- _Your instructions_
Every entry must appear in the output exactly as it does here.

(Records contained in a dataset)
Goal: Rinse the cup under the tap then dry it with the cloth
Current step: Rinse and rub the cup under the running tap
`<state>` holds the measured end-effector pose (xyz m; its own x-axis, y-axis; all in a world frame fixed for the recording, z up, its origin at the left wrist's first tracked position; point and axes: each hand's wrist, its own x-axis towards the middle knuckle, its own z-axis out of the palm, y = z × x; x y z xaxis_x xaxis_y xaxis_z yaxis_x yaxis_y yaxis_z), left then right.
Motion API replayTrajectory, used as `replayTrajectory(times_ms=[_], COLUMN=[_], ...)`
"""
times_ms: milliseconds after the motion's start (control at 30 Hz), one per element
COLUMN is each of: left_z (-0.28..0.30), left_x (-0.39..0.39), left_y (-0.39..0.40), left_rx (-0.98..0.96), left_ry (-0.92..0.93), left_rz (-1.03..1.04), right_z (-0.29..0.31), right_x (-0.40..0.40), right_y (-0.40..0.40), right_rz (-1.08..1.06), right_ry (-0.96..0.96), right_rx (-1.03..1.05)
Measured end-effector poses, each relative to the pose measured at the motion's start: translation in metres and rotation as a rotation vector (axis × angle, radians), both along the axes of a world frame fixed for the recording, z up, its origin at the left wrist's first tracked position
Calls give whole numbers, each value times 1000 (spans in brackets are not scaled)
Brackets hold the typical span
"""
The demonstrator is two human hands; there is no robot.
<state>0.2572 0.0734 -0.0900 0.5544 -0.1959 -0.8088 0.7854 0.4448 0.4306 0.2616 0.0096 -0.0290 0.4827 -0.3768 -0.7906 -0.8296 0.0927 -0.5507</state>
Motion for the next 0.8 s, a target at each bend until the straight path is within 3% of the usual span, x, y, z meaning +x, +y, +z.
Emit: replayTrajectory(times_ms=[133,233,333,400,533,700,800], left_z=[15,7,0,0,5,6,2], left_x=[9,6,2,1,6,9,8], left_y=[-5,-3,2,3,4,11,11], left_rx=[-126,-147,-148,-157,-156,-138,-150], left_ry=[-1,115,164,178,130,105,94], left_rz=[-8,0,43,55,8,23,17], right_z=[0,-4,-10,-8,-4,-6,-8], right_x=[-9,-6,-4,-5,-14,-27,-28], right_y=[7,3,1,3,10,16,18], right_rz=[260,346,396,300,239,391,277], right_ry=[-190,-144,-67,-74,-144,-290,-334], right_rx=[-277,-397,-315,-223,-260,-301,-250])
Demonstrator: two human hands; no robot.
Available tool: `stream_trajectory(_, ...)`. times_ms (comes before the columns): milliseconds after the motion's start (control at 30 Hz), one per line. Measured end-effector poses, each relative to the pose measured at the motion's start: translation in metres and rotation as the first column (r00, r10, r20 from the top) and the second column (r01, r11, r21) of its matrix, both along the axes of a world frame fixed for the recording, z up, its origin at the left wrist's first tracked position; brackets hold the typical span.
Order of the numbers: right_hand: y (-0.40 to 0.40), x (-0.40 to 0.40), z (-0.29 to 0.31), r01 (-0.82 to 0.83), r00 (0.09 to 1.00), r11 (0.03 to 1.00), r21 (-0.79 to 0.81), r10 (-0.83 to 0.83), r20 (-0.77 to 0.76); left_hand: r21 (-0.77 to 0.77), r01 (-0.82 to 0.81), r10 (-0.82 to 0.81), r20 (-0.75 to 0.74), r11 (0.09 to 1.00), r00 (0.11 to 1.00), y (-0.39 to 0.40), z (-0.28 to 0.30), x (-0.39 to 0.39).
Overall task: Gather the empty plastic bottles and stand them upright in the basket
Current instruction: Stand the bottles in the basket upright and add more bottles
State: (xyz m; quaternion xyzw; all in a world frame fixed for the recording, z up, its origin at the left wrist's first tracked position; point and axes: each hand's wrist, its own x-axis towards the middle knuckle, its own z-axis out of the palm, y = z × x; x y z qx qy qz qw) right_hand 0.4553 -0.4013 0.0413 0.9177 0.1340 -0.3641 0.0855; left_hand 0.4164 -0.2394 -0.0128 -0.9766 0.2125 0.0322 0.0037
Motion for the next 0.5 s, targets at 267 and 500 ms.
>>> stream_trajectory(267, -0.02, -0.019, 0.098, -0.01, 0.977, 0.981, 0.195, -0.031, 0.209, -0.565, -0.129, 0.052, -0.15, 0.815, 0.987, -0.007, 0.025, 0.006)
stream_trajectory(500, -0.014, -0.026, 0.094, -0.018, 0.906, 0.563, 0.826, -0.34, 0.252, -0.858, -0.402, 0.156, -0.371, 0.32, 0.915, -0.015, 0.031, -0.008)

- _The answer_
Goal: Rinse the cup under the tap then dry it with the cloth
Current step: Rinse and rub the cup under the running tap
`<state>` holds the measured end-effector pose (xyz m; its own x-axis, y-axis; all in a world frame fixed for the recording, z up, its origin at the left wrist's first tracked position; point and axes: each hand's wrist, its own x-axis towards the middle knuckle, its own z-axis out of the palm, y = z × x; x y z xaxis_x xaxis_y xaxis_z yaxis_x yaxis_y yaxis_z), left then right.
Motion API replayTrajectory, used as `replayTrajectory(times_ms=[_], COLUMN=[_], ...)`
"""
times_ms: milliseconds after the motion's start (control at 30 Hz), one per element
COLUMN is each of: left_z (-0.28..0.30), left_x (-0.39..0.39), left_y (-0.39..0.40), left_rx (-0.98..0.96), left_ry (-0.92..0.93), left_rz (-1.03..1.04), right_z (-0.29..0.31), right_x (-0.40..0.40), right_y (-0.40..0.40), right_rz (-1.08..1.06), right_ry (-0.96..0.96), right_rx (-1.03..1.05)
Measured end-effector poses, each relative to the pose measured at the motion's start: translation in metres and rotation as a rotation vector (axis × angle, radians), both along the axes of a world frame fixed for the recording, z up, its origin at the left wrist's first tracked position
Calls give whole numbers, each value times 1000 (spans in brackets are not scaled)
Brackets hold the typical span
"""
The demonstrator is two human hands; there is no robot.
<state>0.2572 0.0734 -0.0900 0.5544 -0.1959 -0.8088 0.7854 0.4448 0.4306 0.2616 0.0096 -0.0290 0.4827 -0.3768 -0.7906 -0.8296 0.0927 -0.5507</state>
Motion for the next 0.8 s, a target at each bend until the straight path is within 3% of the usual span, x, y, z meaning +x, +y, +z.
Emit: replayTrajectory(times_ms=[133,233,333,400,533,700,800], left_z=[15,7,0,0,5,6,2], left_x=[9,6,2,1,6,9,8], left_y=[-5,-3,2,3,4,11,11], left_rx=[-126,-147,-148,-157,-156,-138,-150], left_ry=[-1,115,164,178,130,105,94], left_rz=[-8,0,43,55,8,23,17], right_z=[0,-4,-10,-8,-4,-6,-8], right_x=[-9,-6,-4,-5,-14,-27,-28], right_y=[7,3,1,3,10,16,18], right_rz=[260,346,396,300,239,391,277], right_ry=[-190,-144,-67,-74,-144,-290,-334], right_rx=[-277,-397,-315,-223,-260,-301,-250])
Demonstrator: two human hands; no robot.
Available tool: `stream_trajectory(_, ...)`. times_ms (comes before the columns): milliseconds after the motion's start (control at 30 Hz), one per line. Measured end-effector poses, each relative to the pose measured at the motion's start: translation in metres and rotation as the first column (r00, r10, r20 from the top) and the second column (r01, r11, r21) of its matrix, both along the axes of a world frame fixed for the recording, z up, its origin at the left wrist's first tracked position; brackets hold the typical span.
Order of the numbers: right_hand: y (-0.40 to 0.40), x (-0.40 to 0.40), z (-0.29 to 0.31), r01 (-0.82 to 0.83), r00 (0.09 to 1.00), r11 (0.03 to 1.00), r21 (-0.79 to 0.81), r10 (-0.83 to 0.83), r20 (-0.77 to 0.76); left_hand: r21 (-0.77 to 0.77), r01 (-0.82 to 0.81), r10 (-0.82 to 0.81), r20 (-0.75 to 0.74), r11 (0.09 to 1.00), r00 (0.11 to 1.00), y (-0.39 to 0.40), z (-0.28 to 0.30), x (-0.39 to 0.39).
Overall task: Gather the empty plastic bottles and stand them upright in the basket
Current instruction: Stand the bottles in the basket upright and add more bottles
State: (xyz m; quaternion xyzw; all in a world frame fixed for the recording, z up, its origin at the left wrist's first tracked position; point and axes: each hand's wrist, its own x-axis towards the middle knuckle, its own z-axis out of the palm, y = z × x; x y z qx qy qz qw) right_hand 0.4553 -0.4013 0.0413 0.9177 0.1340 -0.3641 0.0855; left_hand 0.4164 -0.2394 -0.0128 -0.9766 0.2125 0.0322 0.0037
Motion for the next 0.5 s, targets at 267 and 500 ms.
>>> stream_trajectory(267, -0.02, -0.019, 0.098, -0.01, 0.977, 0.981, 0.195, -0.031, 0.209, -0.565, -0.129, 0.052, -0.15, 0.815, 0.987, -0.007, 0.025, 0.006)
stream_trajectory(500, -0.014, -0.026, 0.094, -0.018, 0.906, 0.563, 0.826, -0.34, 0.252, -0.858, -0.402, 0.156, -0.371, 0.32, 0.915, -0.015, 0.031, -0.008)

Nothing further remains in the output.